What needs to be done:
Among the records below, find each line that includes the string "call" and copy it.

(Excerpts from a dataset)
=== Section Start ===

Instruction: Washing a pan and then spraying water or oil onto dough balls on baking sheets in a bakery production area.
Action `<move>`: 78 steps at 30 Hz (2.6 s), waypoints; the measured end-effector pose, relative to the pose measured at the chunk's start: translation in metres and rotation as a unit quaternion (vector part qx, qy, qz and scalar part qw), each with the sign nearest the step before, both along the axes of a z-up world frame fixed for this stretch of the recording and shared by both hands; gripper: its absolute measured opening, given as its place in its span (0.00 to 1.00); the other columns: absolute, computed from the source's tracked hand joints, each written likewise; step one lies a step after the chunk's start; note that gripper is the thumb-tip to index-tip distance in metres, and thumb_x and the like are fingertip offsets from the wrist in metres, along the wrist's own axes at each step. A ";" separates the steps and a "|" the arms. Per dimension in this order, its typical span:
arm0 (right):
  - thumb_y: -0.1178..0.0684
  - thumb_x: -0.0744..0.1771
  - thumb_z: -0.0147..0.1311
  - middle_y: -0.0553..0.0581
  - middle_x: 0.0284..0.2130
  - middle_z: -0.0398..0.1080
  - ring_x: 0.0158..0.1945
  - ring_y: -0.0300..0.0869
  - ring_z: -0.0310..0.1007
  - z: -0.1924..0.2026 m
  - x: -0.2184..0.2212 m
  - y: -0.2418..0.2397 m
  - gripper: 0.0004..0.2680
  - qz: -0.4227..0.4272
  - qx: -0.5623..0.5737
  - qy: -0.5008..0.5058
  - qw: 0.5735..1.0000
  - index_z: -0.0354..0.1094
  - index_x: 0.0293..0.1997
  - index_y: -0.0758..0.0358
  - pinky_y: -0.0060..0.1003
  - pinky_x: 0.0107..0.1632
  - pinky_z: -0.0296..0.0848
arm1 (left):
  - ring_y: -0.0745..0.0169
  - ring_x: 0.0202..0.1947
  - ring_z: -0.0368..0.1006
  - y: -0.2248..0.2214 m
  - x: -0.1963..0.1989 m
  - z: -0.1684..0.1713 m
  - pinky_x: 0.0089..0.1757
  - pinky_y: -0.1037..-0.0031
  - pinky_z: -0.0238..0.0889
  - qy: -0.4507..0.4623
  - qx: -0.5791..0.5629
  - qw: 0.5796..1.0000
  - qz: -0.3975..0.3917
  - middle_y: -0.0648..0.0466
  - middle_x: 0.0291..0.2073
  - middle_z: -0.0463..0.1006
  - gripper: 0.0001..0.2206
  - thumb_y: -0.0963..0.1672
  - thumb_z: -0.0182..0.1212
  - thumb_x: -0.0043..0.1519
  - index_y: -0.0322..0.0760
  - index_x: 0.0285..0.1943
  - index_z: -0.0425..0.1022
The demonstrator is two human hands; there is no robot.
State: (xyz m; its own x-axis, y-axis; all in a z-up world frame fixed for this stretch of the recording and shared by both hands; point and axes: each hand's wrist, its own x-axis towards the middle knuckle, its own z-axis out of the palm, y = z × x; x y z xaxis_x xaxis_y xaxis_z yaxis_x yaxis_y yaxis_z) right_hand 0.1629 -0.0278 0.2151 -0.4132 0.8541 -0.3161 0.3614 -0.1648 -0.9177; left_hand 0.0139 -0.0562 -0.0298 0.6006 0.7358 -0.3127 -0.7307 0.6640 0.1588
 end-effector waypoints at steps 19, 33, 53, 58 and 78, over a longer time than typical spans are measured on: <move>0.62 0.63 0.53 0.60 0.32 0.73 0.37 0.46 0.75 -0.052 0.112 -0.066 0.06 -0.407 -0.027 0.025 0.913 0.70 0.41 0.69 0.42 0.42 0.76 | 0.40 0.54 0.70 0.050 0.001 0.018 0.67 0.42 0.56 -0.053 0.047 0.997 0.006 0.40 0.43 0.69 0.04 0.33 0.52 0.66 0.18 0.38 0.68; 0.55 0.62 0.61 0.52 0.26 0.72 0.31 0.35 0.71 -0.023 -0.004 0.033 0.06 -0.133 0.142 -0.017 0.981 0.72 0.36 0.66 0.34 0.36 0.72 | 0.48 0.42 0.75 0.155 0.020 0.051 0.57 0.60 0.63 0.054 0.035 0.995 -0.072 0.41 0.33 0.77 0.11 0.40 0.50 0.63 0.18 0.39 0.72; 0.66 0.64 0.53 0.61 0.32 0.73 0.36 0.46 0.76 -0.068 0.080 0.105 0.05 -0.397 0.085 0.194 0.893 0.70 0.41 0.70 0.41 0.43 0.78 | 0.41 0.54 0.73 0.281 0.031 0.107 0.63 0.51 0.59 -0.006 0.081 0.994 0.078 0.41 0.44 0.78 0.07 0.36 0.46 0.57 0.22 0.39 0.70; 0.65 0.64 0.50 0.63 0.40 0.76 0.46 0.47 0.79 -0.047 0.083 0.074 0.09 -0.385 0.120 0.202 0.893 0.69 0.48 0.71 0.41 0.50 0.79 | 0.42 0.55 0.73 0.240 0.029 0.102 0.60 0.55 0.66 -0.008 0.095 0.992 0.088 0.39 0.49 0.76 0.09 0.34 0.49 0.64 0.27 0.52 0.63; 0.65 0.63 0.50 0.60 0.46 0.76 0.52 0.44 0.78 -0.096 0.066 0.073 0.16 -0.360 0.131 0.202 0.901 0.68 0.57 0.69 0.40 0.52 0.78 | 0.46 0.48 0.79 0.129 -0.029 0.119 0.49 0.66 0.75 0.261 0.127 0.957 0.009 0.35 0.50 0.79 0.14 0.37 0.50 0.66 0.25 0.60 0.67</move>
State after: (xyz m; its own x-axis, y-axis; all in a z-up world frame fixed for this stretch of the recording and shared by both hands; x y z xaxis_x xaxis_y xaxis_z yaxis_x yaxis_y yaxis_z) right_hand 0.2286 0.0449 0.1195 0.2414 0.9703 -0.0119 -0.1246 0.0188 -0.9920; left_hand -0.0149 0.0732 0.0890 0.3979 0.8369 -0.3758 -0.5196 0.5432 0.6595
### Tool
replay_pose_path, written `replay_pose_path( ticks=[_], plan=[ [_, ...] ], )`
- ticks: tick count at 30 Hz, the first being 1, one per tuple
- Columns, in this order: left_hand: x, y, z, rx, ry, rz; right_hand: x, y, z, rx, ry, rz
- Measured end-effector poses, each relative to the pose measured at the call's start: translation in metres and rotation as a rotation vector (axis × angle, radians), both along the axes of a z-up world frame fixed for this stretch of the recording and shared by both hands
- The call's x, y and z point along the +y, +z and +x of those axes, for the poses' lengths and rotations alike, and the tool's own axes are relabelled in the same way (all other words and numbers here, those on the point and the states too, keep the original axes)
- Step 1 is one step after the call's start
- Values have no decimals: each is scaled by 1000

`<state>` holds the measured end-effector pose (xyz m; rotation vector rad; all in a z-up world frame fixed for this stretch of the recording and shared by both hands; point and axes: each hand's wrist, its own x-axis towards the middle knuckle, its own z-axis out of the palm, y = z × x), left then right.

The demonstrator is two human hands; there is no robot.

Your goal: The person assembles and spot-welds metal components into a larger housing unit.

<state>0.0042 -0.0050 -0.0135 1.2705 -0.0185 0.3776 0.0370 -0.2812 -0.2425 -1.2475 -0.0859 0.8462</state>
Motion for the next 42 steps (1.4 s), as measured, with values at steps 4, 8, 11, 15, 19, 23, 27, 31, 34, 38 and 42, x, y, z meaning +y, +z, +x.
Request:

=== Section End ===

Result:
- Measured end-effector poses, each relative to the pose measured at the call's start: translation in metres and rotation as a rotation vector (axis × angle, radians), both along the axes of a z-up world frame fixed for this stretch of the recording and shared by both hands
- The call's x, y and z point along the +y, +z and +x of those axes, for the poses' lengths and rotations alike, and the tool's own axes are relabelled in the same way (all other words and numbers here, those on the point and the states too, keep the original axes)
- Step 1 is one step after the call's start

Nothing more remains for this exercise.